The FDA reiterated a key regulatory distinction: compounded drugs are not FDA-approved, and therefore the agency does not review their safety, effectiveness or quality prior to marketing. The agency also noted that compounded products are not the same as generic drugs, which have undergone FDA review and approval.
The agency further noted that currently FDA-approved GLP-1 drugs are developed by Novo Nordisk and Eli Lilly.
Context and implications
The agency's continued outreach to telehealth and pharmaceutical firms signals heightened scrutiny of how compounded formulations are presented to consumers online. The letters focus on advertising language and branding practices that could mislead patients about a product's regulatory status or its relationship to FDA-approved therapies.
While the FDA framed the enforcement as corrective - emphasizing both the legitimate medical uses of compounding and the limits of the practice - the agency's notices stress that mischaracterizing compounded products as equivalent to approved medicines is a regulatory violation.
What the letters cite as problematic
- Claims suggesting compounded products are equivalent to FDA-approved drugs.
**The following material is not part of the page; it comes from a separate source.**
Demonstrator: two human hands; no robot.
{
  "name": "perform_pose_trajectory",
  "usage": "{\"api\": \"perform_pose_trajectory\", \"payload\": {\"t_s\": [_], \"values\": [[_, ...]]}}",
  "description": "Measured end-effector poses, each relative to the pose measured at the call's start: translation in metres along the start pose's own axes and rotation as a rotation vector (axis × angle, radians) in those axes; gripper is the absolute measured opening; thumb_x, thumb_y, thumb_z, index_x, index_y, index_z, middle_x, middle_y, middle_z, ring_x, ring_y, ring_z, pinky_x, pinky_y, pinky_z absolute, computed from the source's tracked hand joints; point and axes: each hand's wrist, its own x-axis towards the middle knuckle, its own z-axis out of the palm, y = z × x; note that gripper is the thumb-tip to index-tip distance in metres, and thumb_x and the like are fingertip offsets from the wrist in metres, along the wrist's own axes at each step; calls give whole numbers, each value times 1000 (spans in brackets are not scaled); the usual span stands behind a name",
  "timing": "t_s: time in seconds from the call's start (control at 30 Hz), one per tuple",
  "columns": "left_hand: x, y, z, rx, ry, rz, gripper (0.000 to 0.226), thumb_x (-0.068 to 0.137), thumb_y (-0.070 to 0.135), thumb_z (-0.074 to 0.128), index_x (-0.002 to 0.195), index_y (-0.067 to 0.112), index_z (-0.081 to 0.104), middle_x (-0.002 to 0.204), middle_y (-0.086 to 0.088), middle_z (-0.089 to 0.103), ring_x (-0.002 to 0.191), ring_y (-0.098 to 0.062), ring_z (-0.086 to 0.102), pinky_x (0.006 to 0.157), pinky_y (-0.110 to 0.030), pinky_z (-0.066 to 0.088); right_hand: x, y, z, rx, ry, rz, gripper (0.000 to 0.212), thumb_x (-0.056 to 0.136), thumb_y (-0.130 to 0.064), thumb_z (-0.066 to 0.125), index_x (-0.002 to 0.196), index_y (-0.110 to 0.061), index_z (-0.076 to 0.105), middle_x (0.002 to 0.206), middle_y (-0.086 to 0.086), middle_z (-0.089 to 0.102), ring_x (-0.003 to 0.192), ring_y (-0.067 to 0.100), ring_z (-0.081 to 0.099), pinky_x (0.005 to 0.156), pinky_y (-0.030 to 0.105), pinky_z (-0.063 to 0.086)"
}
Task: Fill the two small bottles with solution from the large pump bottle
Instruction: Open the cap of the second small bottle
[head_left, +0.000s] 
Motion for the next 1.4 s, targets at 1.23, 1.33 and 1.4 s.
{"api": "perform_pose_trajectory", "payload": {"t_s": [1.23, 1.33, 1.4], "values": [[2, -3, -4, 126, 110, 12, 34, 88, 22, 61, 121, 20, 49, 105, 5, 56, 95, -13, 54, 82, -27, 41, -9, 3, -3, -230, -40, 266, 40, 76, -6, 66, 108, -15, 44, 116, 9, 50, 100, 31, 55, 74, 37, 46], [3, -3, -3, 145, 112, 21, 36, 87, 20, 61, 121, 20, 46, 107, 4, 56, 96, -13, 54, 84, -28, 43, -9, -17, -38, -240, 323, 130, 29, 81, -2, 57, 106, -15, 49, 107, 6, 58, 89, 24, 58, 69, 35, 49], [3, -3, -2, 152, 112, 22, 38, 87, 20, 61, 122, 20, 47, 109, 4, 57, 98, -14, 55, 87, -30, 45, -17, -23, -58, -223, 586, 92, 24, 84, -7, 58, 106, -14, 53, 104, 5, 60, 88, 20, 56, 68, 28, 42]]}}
- Advertising that brands compounded products with the telehealth company’s name or trademark without qualification, implying the firm manufactured the compound.
Regulatory note
Compounded drugs are not reviewed by FDA for safety, effectiveness, or quality before they are marketed, and they are distinct from FDA-approved generics. The FDA named Novo Nordisk and Eli Lilly as developers of currently approved GLP-1 drugs.
This article is presented as a standalone news analysis of the FDA's recent enforcement actions and does not include additional commentary from affected firms beyond the agency's statements.